Credito:Università di Leiden
Le catene proteiche tipicamente si piegano per funzionare. Il ripiegamento è un processo complesso e, se eseguito correttamente, porta a un'unica topologia di ripiegamento funzionale per una determinata catena proteica. Sono possibili anche altre topologie, ma spesso non funzionali o tossiche. Queste proteine mal ripiegate vengono quindi dispiegate e successivamente ripiegate nella topologia di piega corretta; altrimenti, vanno incontro a degrado.

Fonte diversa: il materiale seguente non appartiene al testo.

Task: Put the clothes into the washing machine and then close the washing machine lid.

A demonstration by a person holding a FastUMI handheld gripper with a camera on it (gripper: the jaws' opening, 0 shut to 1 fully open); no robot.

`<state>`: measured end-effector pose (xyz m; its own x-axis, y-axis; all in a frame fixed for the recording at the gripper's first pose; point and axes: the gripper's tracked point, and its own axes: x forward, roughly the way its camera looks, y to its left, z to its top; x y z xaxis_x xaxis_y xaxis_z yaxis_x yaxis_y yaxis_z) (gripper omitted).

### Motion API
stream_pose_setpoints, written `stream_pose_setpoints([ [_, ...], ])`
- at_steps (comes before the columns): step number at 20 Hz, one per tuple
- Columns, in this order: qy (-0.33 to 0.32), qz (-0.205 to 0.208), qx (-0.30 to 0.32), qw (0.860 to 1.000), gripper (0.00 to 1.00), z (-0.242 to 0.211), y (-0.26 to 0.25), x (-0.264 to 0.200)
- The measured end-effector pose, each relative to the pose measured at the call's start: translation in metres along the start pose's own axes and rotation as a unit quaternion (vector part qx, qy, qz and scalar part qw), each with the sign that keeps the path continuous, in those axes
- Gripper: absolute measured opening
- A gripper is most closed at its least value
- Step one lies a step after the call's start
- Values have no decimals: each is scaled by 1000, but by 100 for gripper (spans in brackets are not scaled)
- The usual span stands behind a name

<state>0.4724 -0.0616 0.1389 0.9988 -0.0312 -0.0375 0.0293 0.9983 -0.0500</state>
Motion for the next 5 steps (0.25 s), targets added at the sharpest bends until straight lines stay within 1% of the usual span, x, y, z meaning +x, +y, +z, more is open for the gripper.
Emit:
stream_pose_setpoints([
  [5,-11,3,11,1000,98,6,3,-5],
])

Diverse macchine tra cui ClpB e ClpG sono responsabili dello sviluppo di una proteina ripiegata. ClpB lavora a stretto contatto con HSP70 (DnaK) e HSP40 (DnaJ) e utilizza l'energia per dispiegare una catena mentre ClpG non dipende da HSP70. Una domanda importante è perché le celle sono dotate di diversi tipi di macchine e cosa determina l'efficienza dello spiegamento. Alireza Mashaghi e il suo team della LACDR/Università di Leiden hanno risolto questo enigma monitorando lo sviluppo di modelli di catene mal ripiegate a livello di singola molecola. Sono stati confrontati tre approcci in fase di sviluppo, vale a dire, infilarsi in un poro, tirando dalle estremità, e tirando per filettatura.

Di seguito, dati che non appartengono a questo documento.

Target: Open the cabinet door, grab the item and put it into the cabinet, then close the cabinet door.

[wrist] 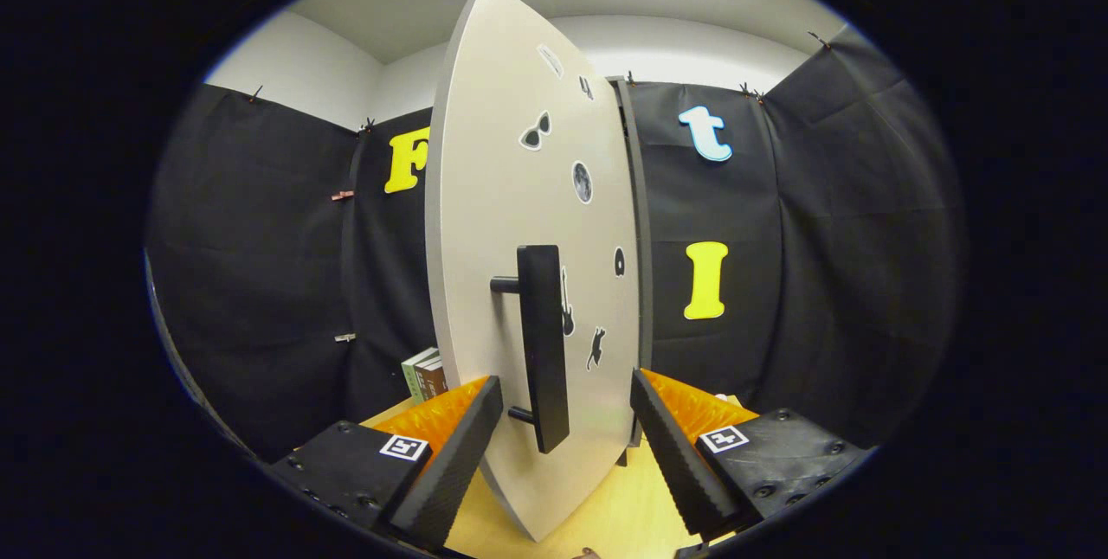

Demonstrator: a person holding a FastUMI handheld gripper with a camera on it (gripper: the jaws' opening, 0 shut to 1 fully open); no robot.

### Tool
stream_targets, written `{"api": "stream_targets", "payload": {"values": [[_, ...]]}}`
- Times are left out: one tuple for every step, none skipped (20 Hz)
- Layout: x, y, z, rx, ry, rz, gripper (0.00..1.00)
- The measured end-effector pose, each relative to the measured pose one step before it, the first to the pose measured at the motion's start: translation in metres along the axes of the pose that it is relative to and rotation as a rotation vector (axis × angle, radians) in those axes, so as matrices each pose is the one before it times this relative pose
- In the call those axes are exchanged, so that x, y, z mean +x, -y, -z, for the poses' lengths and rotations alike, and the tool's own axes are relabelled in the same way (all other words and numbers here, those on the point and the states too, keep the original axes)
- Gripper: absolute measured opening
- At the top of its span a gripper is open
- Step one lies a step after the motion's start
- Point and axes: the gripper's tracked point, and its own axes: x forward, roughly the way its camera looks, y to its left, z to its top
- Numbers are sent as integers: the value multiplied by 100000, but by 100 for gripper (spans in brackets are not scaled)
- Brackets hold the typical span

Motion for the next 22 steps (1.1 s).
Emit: {"api": "stream_targets", "payload": {"values": [[798, -1021, 114, -211, 277, 128, 98], [736, -1071, 172, 26, -163, 40, 98], [695, -1110, 134, -282, 8, -266, 98], [719, -1174, 178, -303, 288, -760, 98], [946, -1384, 198, 373, -48, -1424, 98], [935, -1541, 458, 1034, -666, -2097, 98], [775, -1741, 619, 1575, -1348, -2893, 98], [672, -1455, 573, 1059, -1291, -1487, 98], [465, -555, -43, 275, 265, 872, 98], [226, -219, -122, -352, 555, 1763, 98], [194, 378, -88, -1135, 467, 3111, 98], [-65, 741, -177, -1060, 726, 4509, 98], [-113, 783, -317, -733, 1018, 4763, 98], [-342, 781, -466, -221, 1378, 3817, 98], [-399, 539, -601, -447, 1987, 2329, 98], [-165, 27, -392, -1302, 1018, 1227, 98], [7, 271, 39, -2018, -192, 1445, 98], [-72, 635, -110, -2178, -48, 1442, 98], [-102, 473, 6, -1674, -278, 892, 98], [-47, 358, -139, -947, -15, 680, 98], [24, -5, -105, -76, 155, 135, 98], [-39, 34, 41, 569, -551, -830, 98]]}}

I risultati di questa analisi, che sono pubblicati il 25 ottobre nel Journal of Physical Chemistry B , rivelano che la topologia del circuito della catena piegata determina in modo critico il numero di percorsi e l'efficienza di svolgimento in un modo che dipende dall'approccio meccanico impiegato. Lo studio fornisce approfondimenti sui meccanismi di dispiegamento delle proteine cellulari. Questi risultati possono aiutare nella selezione di bersagli di chaperon ottimali per la farmacoterapia delle malattie da misfolding.